Загранка часть3

Валентин Добкин 2
                ЗАГРАНКА

                Часть 3
               
   Чтобы мы меньше сравнивали, реже задумывались и вообще не умничали,  для нас разработали целую систему идеологических забав.
  Команда советских врачей арендовала на первом этаже шестиэтажного здания двухкомнатную крупногабаритную квартиру. Квартира предназначалась для, так называемого, «Красного уголка». Одна из комнат гордо носила звание «Ленинская комната». Там к глухой стене приставили стенд с огромным портретом пролетарского вождя. На других стенках развесили портреты неестественно помолодевших престарелых членов политбюро. Также кнопочками пришпилили вырезки из советских газет, где рассказывалось о достижениях в народном хозяйстве, о решениях и постановлениях очередного съезда КПСС и пр.
  Но, несмотря на всё это, существовало строжайшее указание, которое для меня до сих пор неразгаданная тайна.  При общении с иностранцами в быту и на работе коммунисты ни в коем случае не должны были признавать себя коммунистами. Нужно было говорить: «Я член профсоюза». Почему? Может быть, партии стало стыдно за всё то, что она сотворила со своим народом? Но, как-то не похоже. Моя бабушка любила повторять пословицу: «Копченые глаза дыма не боятся». Да и весь мир знал, кто в Союзе управляет государством. Кто руководящая и направляющая сила.

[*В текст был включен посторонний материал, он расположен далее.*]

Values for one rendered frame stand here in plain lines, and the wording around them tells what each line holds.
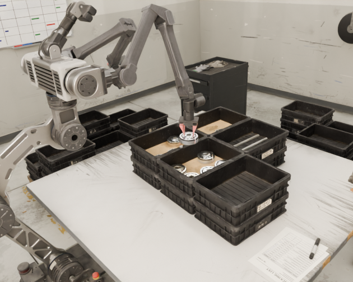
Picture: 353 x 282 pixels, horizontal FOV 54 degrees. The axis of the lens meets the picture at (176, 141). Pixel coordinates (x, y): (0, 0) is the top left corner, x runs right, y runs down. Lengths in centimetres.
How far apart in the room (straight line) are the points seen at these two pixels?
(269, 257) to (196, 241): 33
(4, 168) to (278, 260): 133
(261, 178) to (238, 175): 13
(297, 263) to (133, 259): 72
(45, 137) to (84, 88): 47
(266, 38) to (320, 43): 84
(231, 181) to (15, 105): 340
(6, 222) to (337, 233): 154
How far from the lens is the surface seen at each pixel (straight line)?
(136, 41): 166
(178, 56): 180
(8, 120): 477
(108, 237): 180
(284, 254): 170
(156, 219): 186
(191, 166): 202
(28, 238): 213
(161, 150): 220
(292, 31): 526
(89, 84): 150
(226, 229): 168
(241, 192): 181
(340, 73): 504
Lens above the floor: 188
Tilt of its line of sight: 27 degrees down
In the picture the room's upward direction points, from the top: 3 degrees counter-clockwise
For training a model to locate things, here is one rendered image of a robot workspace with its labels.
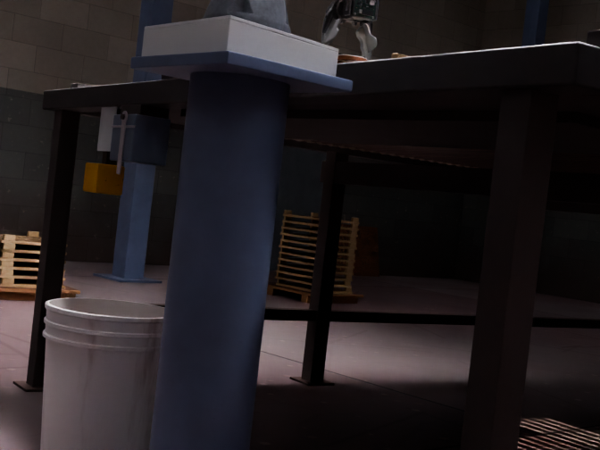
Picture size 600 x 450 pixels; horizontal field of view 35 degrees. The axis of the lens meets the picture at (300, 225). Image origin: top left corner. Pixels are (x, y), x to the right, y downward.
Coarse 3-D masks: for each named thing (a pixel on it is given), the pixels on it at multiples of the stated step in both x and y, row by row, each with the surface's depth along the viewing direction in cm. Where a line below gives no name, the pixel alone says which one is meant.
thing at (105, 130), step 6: (102, 108) 263; (108, 108) 259; (114, 108) 256; (102, 114) 262; (108, 114) 259; (114, 114) 255; (102, 120) 262; (108, 120) 259; (102, 126) 262; (108, 126) 258; (102, 132) 261; (108, 132) 258; (102, 138) 261; (108, 138) 258; (102, 144) 261; (108, 144) 257; (102, 150) 260; (108, 150) 257
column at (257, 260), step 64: (192, 64) 150; (256, 64) 147; (192, 128) 157; (256, 128) 155; (192, 192) 156; (256, 192) 156; (192, 256) 155; (256, 256) 157; (192, 320) 155; (256, 320) 159; (192, 384) 155; (256, 384) 163; (192, 448) 155
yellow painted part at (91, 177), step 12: (108, 156) 260; (96, 168) 256; (108, 168) 257; (84, 180) 262; (96, 180) 256; (108, 180) 258; (120, 180) 260; (96, 192) 256; (108, 192) 258; (120, 192) 260
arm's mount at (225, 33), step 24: (168, 24) 158; (192, 24) 153; (216, 24) 148; (240, 24) 147; (144, 48) 163; (168, 48) 158; (192, 48) 153; (216, 48) 148; (240, 48) 148; (264, 48) 151; (288, 48) 154; (312, 48) 158; (336, 48) 161; (336, 72) 162
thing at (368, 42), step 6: (366, 24) 214; (360, 30) 215; (366, 30) 214; (360, 36) 215; (366, 36) 215; (372, 36) 213; (360, 42) 217; (366, 42) 216; (372, 42) 214; (360, 48) 217; (366, 48) 216; (372, 48) 214; (366, 54) 216
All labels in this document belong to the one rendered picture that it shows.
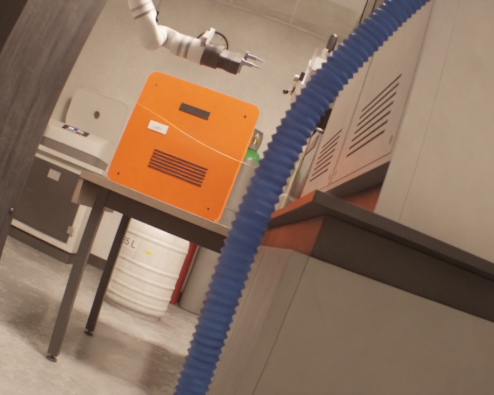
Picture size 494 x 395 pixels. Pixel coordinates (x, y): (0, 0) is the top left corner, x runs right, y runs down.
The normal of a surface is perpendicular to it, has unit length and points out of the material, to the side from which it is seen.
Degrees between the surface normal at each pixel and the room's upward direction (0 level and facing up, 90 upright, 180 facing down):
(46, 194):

А как-то я купил в киоске журнал «Jeune Afrique». В нём журналист остроумно высмеивал этот секрет Полишинеля. Он подробно описывал, как головы совьетиков загружают идеологией. Подробно, будто сам присутствовал на наших собраниях, обхихикивал социалистические обязательства и информационно-пропагандистскую работу, которую нам вменяли в обязанность проводить среди местного населения. Вообще-то мы были людьми притерпелыми. Ко всей этой дури относились как к данности. Но тут я вдруг испытал чувство жгучего стыда. «Господи,- подумал,- ведь иностранцам кажется, что мы немного не того.
               
Умом, что ли, ущербные». Коллега, с которым мы по советской привычке на кухне обсудили статью, печально заметил: «Советская власть всё делает для того, чтобы мы не любили свою страну. Но мы всё-таки любим её не благодаря, а вопреки. Может в  этом и есть загадка русской души?»

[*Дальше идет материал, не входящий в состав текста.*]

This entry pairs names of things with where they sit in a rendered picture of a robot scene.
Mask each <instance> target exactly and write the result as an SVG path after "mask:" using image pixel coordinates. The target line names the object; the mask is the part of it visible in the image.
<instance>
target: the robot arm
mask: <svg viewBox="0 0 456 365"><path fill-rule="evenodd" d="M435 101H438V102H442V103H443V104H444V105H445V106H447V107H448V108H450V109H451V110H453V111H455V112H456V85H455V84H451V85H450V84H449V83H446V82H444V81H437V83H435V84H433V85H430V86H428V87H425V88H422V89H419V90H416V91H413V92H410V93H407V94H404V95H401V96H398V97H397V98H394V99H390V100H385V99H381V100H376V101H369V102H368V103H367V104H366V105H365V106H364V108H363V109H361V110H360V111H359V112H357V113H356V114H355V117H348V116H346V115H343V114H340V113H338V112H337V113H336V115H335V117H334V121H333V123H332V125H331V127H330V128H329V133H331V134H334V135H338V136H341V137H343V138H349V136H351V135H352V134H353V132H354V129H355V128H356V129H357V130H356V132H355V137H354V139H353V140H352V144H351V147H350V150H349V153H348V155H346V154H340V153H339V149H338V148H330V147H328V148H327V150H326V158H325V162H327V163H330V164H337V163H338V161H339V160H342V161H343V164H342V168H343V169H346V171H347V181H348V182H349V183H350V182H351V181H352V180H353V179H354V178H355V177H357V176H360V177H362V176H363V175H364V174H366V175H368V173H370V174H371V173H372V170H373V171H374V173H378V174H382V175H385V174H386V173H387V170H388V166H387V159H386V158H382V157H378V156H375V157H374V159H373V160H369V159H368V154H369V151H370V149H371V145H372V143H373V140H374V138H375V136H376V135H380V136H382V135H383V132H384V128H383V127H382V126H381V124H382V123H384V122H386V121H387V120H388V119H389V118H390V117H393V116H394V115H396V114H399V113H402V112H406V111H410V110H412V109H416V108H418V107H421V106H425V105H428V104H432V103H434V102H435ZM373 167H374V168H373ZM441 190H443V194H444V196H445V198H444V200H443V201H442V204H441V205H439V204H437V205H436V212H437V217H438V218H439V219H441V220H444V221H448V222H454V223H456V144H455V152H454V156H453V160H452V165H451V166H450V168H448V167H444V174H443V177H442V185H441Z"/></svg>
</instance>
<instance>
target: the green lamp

   Идеологический пресс, доходящий порой до идиотизма, неизменно переносился и на нашу зарубежную жизнь. В Союзе  по фабрикам, заводам, школам, больницам, институтам, да везде, гуляла «обязаловка», под названием социалистические обязательства. Брать их, нас заставляли  и за границей. В хороший теплый вечер, когда с гор веет легкий ветерок, а в открытое окно доносится  уютное воркование морского прибоя, я сижу за столом и нервически черкаю бумажный листок. Хочется с ребятами «пульку» расписать или вина попить в теплой компании. За жизнь потрепаться. В конце концов, просто поваляться на диване животом вниз и почитать об истеричной страсти Толстовской героини. А может и песни, нерекомендованного консульством Владимира Высоцкого, послушать. Ан, нет. Ты, насильничая над собой и здравым смыслом, рождаешь социалистические обязательства. В них обещаешь проводить среди алжирцев информационно-пропагандистскую работу, рассказывать о великом Советском Союзе, об интернациональной помощи народу Афганистана, проводить политинформации среди советских специалистов и прочая чушь.
   Всю эту написанную чертовщину  тащили мы в Ленинскую комнату и сдавали председателю местного комитета. Потом было собрание, где каждый защищал перед всем коллективом своё личное социалистическое обязательство. Нудились, зевали, друг с другом переговаривались. Профорг устало и как-то вяло призывал нас к порядку: «Товарищи, потерпите. Уже немного осталось». А очередной выступающий всё бубнил и бубнил. Жалко было профорга хорошего компанейского парня. Ведь после того, как мы отгавкались, ему предстояло всю эту макулатуру перебрать,  и сварганить из неё коллективное соцобязательство. Потом нести его в консульство. А там уже и другие подносят: наши преподаватели университета, контрактники из металлургического комбината Эль Ходжара, газовики, представители морского пароходства.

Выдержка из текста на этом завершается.